* Task to complete *
From the data below, repeat exactly the lines from the line with "- joint 5: -102.2168..51.7676" to the line with "Question. Point out", both included.

* Material supplied *
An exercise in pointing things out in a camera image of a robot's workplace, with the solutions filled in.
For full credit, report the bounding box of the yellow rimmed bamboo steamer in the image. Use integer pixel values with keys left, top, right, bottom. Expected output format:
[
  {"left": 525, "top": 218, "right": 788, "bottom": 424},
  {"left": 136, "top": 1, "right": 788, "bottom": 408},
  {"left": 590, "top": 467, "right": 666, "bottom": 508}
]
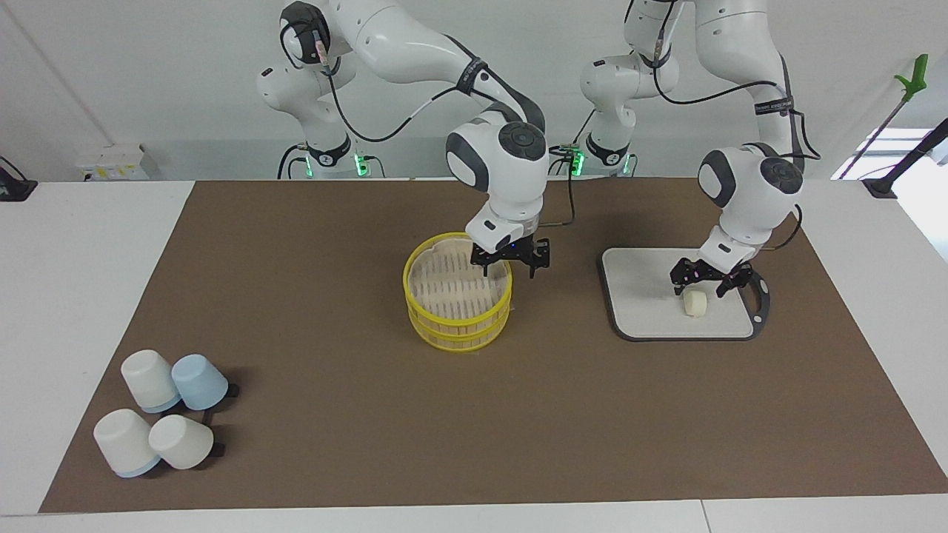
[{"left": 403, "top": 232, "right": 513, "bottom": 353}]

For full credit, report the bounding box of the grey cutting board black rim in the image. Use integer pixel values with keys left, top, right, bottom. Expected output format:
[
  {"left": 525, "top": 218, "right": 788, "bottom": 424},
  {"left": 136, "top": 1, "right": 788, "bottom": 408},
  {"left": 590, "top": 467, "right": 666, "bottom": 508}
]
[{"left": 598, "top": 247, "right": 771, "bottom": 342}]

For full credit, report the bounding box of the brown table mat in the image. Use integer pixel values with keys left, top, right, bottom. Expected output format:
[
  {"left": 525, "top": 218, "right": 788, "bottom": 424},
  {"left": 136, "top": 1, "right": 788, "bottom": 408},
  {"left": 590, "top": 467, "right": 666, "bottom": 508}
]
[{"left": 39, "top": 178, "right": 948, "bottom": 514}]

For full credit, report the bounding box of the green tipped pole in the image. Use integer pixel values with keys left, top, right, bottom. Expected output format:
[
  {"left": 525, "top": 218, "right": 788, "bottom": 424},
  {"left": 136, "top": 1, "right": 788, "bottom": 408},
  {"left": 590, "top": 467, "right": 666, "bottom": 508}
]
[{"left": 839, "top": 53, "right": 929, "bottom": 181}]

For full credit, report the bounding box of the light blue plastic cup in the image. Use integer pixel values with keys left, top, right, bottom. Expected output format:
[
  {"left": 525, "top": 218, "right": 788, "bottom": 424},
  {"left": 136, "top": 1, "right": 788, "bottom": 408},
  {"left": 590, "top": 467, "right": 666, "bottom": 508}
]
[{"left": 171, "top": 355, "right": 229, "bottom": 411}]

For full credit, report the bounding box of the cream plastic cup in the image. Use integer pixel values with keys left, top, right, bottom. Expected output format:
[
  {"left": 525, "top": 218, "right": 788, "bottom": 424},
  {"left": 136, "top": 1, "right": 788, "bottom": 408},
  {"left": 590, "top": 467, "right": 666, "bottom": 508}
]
---
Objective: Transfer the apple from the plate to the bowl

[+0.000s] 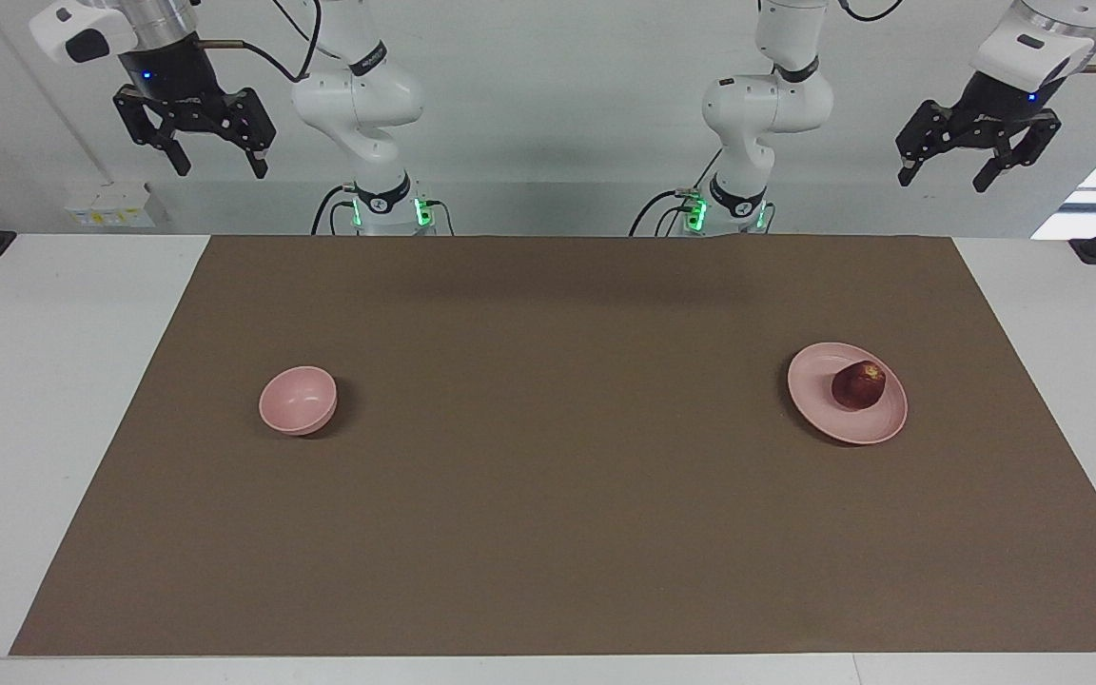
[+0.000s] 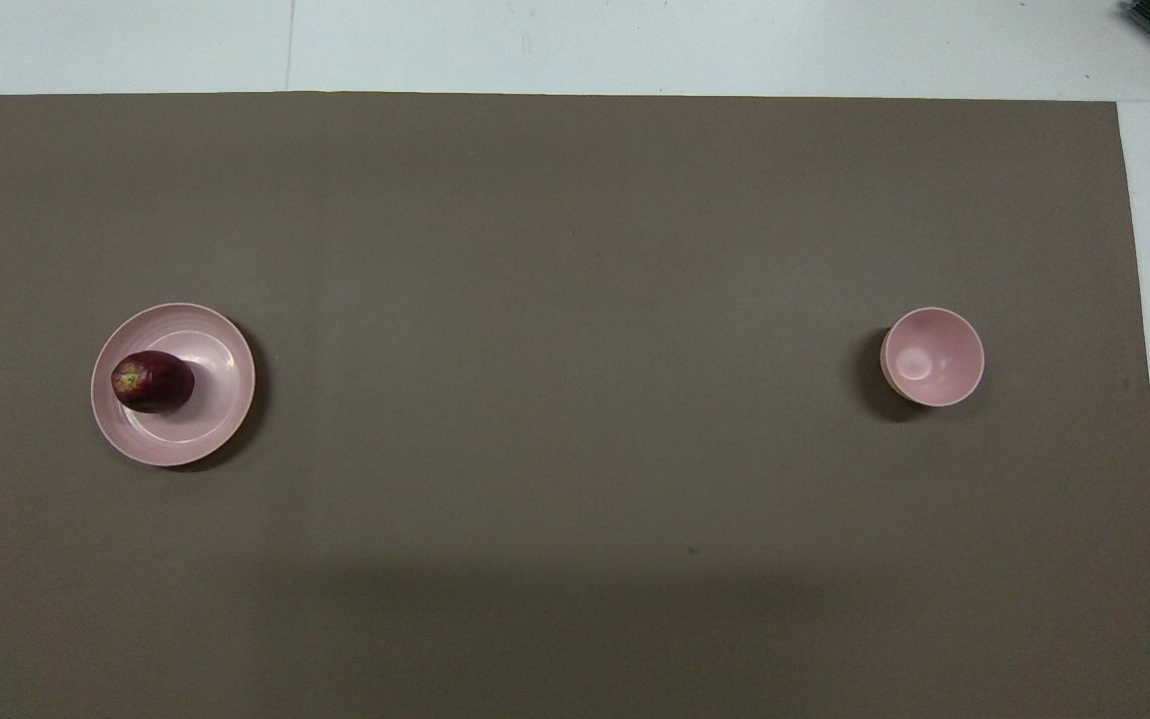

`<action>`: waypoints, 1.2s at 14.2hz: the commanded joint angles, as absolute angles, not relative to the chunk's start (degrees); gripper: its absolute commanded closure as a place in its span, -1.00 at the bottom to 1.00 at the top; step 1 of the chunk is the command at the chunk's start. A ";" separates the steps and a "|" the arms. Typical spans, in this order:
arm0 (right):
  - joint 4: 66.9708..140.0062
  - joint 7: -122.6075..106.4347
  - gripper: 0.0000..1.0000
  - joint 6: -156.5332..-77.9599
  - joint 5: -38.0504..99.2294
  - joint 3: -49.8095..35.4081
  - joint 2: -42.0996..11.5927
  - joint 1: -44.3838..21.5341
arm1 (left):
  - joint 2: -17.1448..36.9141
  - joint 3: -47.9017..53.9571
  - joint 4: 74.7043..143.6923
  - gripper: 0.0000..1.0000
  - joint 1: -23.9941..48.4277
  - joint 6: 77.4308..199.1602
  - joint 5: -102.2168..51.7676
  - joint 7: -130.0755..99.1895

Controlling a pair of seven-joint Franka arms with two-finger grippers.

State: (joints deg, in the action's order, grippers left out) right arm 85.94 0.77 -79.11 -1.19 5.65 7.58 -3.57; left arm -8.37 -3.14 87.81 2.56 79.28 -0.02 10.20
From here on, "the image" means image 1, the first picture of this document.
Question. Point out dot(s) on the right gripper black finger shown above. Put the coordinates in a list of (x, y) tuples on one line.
--
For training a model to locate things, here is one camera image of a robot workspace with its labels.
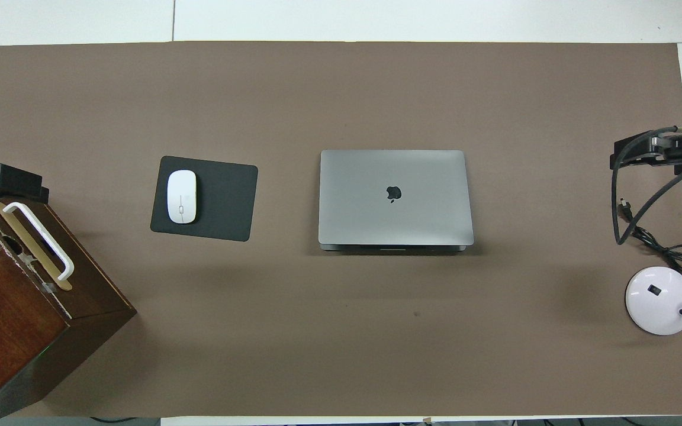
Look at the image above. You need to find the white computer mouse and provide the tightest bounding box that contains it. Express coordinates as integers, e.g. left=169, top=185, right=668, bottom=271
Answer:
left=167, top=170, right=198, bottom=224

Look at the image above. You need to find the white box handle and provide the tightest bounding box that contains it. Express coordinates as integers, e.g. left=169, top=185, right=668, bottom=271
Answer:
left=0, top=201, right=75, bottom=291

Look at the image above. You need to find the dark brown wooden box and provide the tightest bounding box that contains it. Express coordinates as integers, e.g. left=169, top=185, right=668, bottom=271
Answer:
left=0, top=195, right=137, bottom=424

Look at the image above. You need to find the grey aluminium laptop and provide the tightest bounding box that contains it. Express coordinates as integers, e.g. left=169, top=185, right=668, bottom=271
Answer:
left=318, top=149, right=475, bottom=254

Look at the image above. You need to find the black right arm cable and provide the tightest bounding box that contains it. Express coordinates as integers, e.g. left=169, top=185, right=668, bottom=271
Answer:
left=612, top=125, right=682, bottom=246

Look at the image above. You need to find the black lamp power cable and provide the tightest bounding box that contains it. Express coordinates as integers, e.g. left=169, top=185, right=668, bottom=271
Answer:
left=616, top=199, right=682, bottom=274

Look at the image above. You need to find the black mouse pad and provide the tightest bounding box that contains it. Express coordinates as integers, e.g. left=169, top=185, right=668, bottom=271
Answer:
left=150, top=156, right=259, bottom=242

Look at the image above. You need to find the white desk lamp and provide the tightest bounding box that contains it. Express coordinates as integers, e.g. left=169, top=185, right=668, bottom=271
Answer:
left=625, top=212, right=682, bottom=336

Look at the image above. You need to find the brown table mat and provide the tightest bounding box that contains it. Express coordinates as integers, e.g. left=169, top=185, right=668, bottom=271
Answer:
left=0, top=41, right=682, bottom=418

* Exercise response *
  - joint 5: -102.2168..51.7676
  - joint 7: -130.0755..99.1895

Controlling a pair of seven-joint Franka arms with two-finger grippers.

State: (joints deg, in the action's order, grippers left out) right arm 85.94 0.77 -79.11 -1.19 5.65 7.58 -3.57; left arm -8.37 -3.14 87.81 2.56 79.28 -0.02 10.20
From here on, "the image" means image 1, the first picture of this document.
Question. Point out dot(s) on the right gripper black finger shown above. Put the coordinates in a list of (x, y) tuples on one line.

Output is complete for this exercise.